> _Problem to solve_
Hunt for the word "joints" across the entries below, copying each line that holds it.

> _Given data_
——
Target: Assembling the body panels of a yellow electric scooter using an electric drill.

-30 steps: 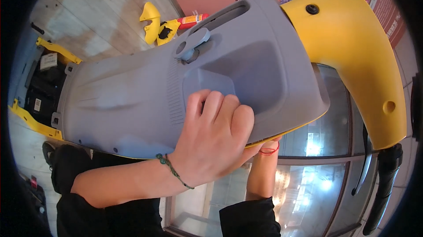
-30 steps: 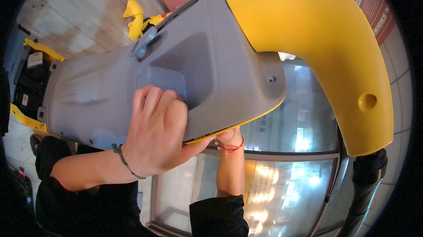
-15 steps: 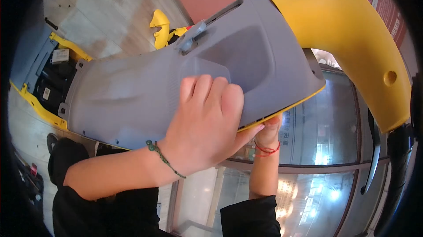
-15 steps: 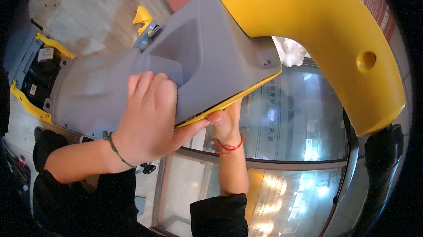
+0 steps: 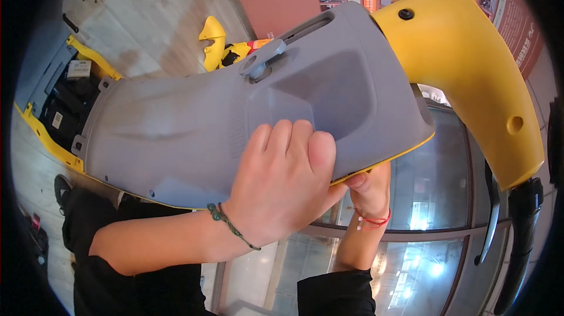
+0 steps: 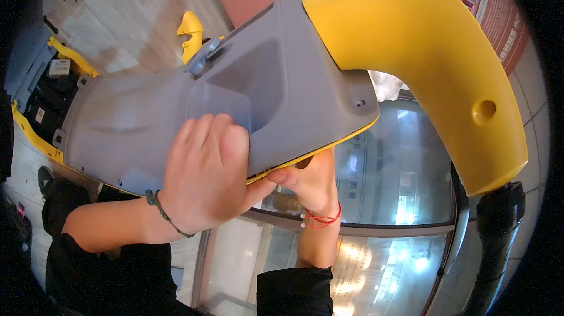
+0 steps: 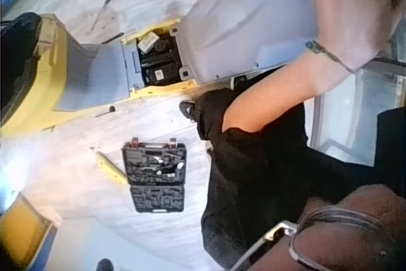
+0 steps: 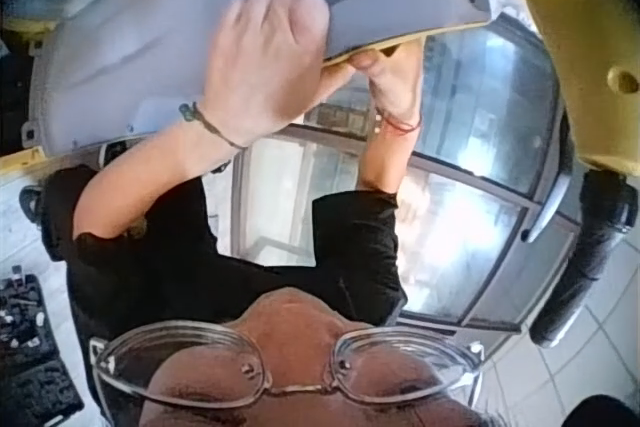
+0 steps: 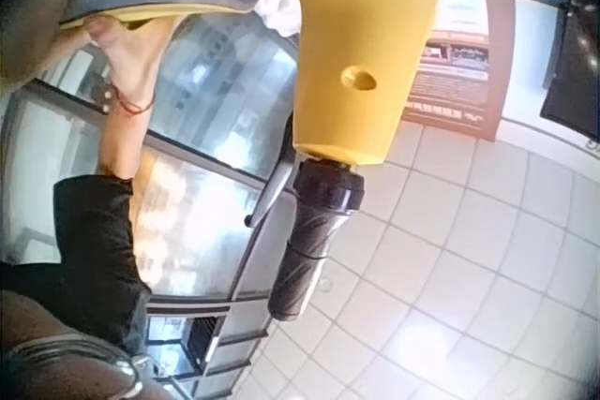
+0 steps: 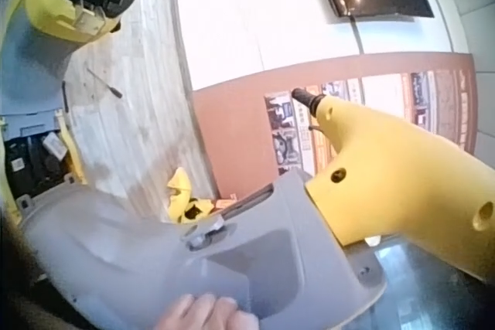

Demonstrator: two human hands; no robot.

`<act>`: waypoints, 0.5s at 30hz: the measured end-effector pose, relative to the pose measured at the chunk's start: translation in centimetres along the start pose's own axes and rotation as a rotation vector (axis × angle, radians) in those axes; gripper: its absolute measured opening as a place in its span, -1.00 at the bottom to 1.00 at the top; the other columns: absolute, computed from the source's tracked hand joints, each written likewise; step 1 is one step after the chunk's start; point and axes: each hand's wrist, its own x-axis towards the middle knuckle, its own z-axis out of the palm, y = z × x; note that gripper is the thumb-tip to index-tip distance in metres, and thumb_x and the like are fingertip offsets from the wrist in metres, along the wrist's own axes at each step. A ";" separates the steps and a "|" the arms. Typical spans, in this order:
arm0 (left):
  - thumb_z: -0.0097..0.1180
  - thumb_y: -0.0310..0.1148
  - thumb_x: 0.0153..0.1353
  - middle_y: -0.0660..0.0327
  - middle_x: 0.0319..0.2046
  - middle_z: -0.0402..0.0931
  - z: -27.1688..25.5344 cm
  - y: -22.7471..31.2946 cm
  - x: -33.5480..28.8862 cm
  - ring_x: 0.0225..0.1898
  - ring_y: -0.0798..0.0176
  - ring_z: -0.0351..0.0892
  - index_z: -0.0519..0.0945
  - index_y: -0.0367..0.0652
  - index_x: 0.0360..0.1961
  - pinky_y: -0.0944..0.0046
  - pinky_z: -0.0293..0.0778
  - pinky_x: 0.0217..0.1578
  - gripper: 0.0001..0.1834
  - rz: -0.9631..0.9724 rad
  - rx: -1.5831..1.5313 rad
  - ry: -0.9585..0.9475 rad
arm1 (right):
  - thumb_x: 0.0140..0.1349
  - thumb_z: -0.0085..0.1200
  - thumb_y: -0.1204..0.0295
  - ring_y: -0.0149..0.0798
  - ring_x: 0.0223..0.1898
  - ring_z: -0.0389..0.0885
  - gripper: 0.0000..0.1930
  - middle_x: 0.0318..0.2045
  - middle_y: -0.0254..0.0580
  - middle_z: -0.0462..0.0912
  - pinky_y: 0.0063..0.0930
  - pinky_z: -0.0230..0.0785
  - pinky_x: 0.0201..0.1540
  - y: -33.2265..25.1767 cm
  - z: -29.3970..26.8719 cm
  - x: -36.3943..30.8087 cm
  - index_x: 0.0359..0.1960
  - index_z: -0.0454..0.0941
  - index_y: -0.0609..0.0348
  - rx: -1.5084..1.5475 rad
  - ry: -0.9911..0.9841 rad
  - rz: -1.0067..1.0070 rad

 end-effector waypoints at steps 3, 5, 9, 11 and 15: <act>0.31 -0.12 -0.16 0.06 -0.48 0.28 0.5 0.2 0.2 -0.43 -0.02 0.33 0.27 -0.22 -0.46 0.10 0.25 -0.38 -0.49 -0.018 0.022 0.077 | -0.31 0.48 -0.05 -0.34 -0.13 0.50 -0.12 -0.17 -0.27 0.53 -0.43 0.35 -0.03 -0.4 0.7 0.2 -0.03 0.38 0.33 0.052 0.052 -0.062; 0.31 -0.13 -0.16 0.06 -0.48 0.28 0.6 0.1 0.4 -0.43 -0.02 0.34 0.27 -0.23 -0.46 0.10 0.26 -0.39 -0.50 -0.015 0.028 0.076 | -0.30 0.48 -0.02 -0.35 -0.14 0.50 -0.14 -0.18 -0.27 0.53 -0.42 0.35 -0.03 -0.4 0.9 0.2 -0.04 0.39 0.32 0.092 0.058 -0.062; 0.30 -0.16 -0.14 0.06 -0.47 0.33 0.1 0.1 0.8 -0.42 -0.01 0.37 0.28 -0.25 -0.44 0.11 0.28 -0.37 -0.52 -0.007 0.052 0.022 | -0.25 0.47 -0.01 -0.32 -0.09 0.47 -0.10 -0.12 -0.22 0.50 -0.40 0.33 0.01 -0.2 0.7 0.4 0.04 0.31 0.32 0.097 0.043 -0.100; 0.30 -0.15 -0.12 0.06 -0.47 0.34 -0.1 -0.4 0.5 -0.41 -0.02 0.38 0.29 -0.26 -0.43 0.11 0.29 -0.36 -0.51 0.009 0.031 0.023 | -0.25 0.45 -0.03 -0.31 -0.04 0.45 -0.06 -0.06 -0.19 0.47 -0.38 0.31 0.04 0.4 0.7 0.5 0.07 0.27 0.32 0.076 0.044 -0.116; 0.33 -0.09 -0.10 0.06 -0.45 0.36 -0.8 -0.1 0.5 -0.37 -0.05 0.40 0.30 -0.25 -0.42 0.10 0.32 -0.32 -0.47 0.033 0.052 0.000 | 0.11 0.07 -0.14 -0.25 0.16 0.27 -0.16 0.13 -0.18 0.33 -0.30 0.08 0.22 0.3 0.9 0.3 0.22 0.13 0.26 0.137 0.002 -0.231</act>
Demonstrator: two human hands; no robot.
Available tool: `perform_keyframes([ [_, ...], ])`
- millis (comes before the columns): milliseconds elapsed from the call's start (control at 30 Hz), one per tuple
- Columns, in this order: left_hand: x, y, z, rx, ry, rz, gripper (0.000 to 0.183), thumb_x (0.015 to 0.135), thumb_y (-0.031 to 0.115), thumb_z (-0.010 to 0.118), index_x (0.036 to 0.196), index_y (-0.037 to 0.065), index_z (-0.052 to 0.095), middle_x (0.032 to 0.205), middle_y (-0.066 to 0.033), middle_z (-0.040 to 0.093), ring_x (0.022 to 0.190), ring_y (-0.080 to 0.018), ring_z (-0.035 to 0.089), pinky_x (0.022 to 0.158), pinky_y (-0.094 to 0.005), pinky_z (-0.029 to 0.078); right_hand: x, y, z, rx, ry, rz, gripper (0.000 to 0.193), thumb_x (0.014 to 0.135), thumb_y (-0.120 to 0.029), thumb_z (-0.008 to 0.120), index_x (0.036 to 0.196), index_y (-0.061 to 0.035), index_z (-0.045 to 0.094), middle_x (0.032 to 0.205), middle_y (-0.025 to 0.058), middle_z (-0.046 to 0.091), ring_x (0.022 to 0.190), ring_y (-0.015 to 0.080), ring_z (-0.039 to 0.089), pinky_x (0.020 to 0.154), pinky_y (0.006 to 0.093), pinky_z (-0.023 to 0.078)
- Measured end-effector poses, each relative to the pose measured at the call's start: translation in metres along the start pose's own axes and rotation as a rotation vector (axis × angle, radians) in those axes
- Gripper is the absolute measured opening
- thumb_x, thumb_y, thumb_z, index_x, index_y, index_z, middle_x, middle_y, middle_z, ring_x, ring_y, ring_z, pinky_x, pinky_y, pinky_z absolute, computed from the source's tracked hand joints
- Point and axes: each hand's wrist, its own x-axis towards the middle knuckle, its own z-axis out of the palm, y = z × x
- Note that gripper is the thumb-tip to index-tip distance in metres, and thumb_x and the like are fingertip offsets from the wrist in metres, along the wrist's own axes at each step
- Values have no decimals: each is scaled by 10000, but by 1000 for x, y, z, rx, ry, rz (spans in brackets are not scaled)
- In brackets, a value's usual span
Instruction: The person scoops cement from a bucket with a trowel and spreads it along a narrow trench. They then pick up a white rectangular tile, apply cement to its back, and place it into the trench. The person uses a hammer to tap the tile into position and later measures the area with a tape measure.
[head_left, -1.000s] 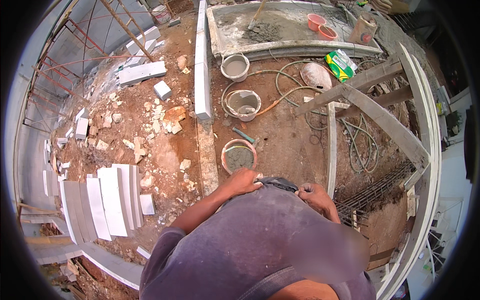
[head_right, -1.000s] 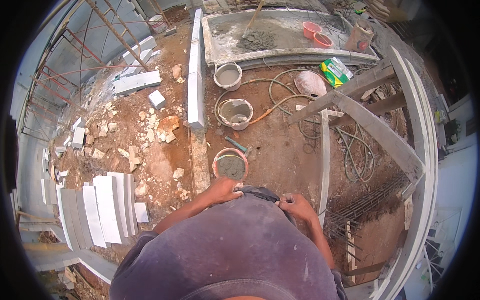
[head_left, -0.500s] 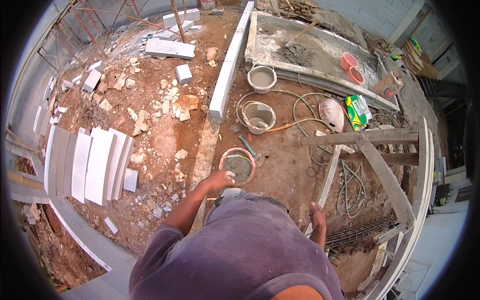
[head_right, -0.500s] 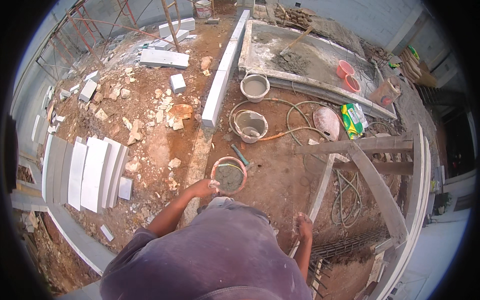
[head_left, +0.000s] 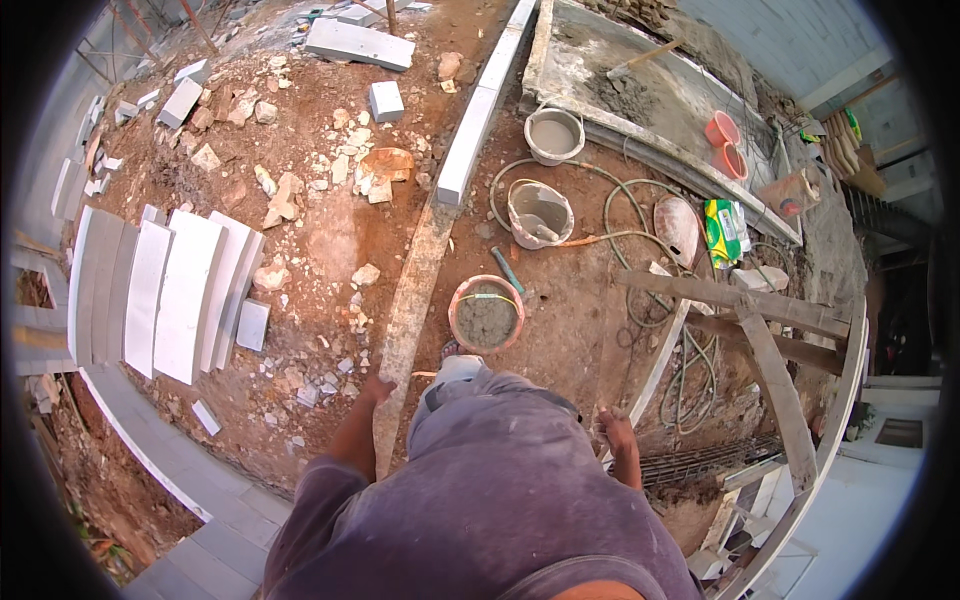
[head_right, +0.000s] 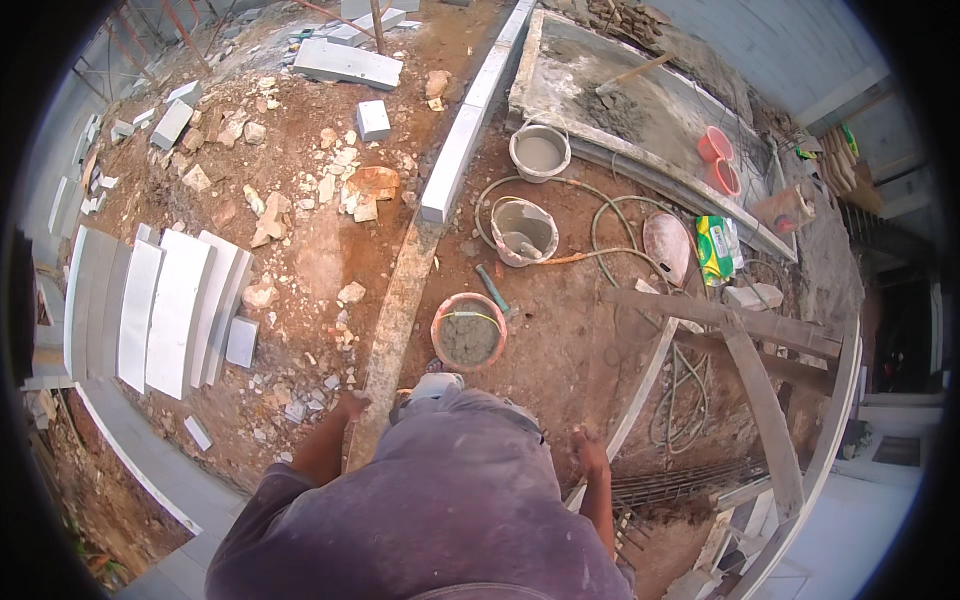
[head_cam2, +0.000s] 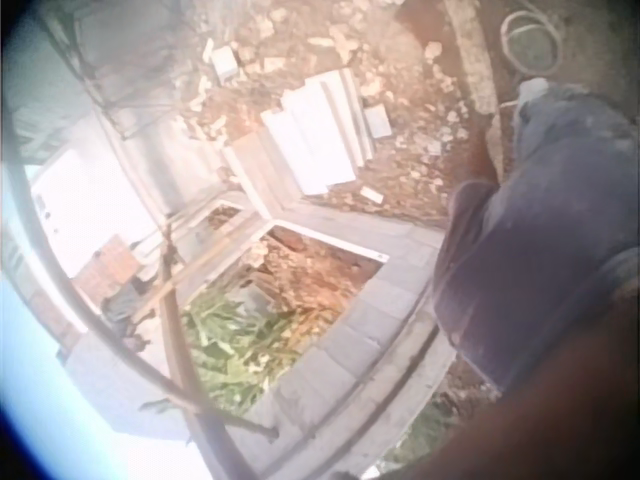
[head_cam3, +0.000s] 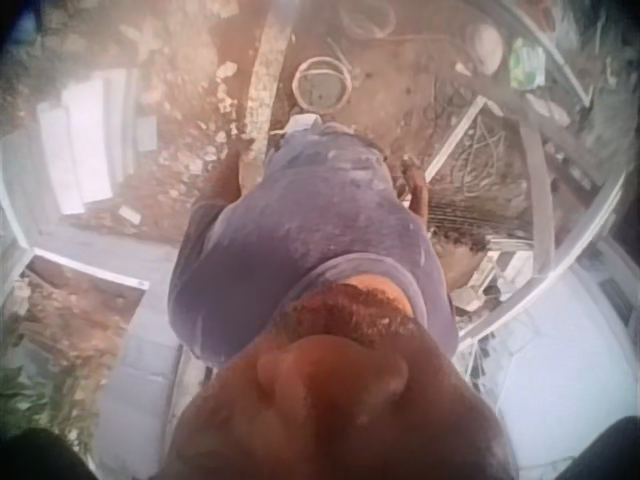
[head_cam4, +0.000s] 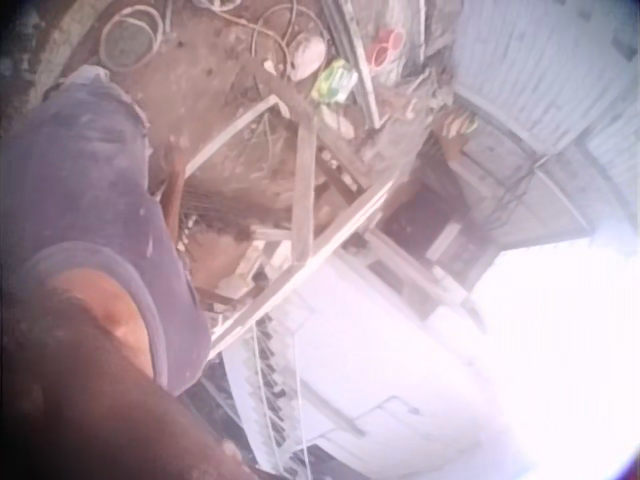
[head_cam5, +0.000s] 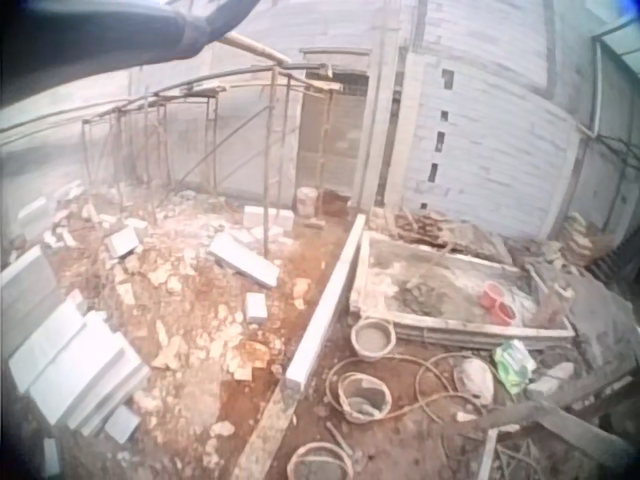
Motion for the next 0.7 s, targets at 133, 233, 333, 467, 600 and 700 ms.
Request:
perform_keyframes([
  [133,14,22,-10,-36,-13,11,399,850,226,754,1124,-44,647,904,-127,708,767,-197,682,633,-379,548,28,-39,27,-147,-2,-30,219,967,-290,622,834,-121,660,691,-23,557,611,102,535,536,307,421],
  [233,22,62,-14,-205,-67,45,433,875,152,741,1246,-6,586,963,-99,693,814,-175,657,682,-347,539,66,-64,44,-259,-87,-95,276,944,-328,642,847,-72,678,709,15,602,632,145,569,585,347,459],
  [333,16,91,-15,-427,-42,143,224,913,142,716,1102,26,686,937,-17,676,805,-129,615,708,-307,503,127,-80,72,-506,-133,-181,281,919,-343,678,847,-73,660,704,17,609,623,155,561,591,329,460],
  [467,-15,83,-24,-522,-5,161,244,937,172,690,1137,33,679,931,-2,671,821,-114,605,707,-288,494,167,-144,139,-753,-100,-179,413,848,-404,694,919,3,704,796,156,692,730,257,656,698,399,515],
  [600,-73,41,-30,-485,31,-111,278,971,207,652,1204,56,651,987,0,685,881,-107,644,715,-267,504,241,-156,198,-757,-220,-258,366,817,-332,669,976,-6,716,913,228,716,890,340,703,812,429,535],
  [700,-121,0,-2,-496,44,-216,266,994,203,618,1227,75,625,1004,-32,689,895,-161,677,738,-313,546,335,-143,223,-769,-322,-362,357,821,-291,661,1100,-78,727,1109,234,703,1071,372,671,949,446,514],
])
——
> _Solution to this exercise_
`<act>`: waypoints, 0.5s at 30hz: the measured end-effector pose, relative to the pose measured at the chunk's start: translation in centimetres along the start pose's own axes and rotation as a rotation vector (axis × angle, radians) in those axes; gripper: its absolute measured opening as a place in its span, -1.00 at the bottom to 1.00 at the top; the other columns: absolute, computed from the source's tracked hand joints, each written likewise; step 1 is one step after the chunk's start; point and axes: each hand's wrist, its own x-axis towards the middle knuckle, its own z-axis out of the palm, y = z × x; note that gripper is the thumb-tip to index-tip distance in metres, and thumb_x and the like are fingertip offsets from the wrist in metres, along the wrist's own axes at each step. A ";" separates the steps and a "|" the arms. Typical spans, in this order:
- thumb_x, thumb_y, thumb_z, index_x, index_y, index_z, middle_x, middle_y, middle_z, ring_x, ring_y, ring_z, pinky_x, pinky_y, pinky_z absolute, computed from the source's tracked hand joints

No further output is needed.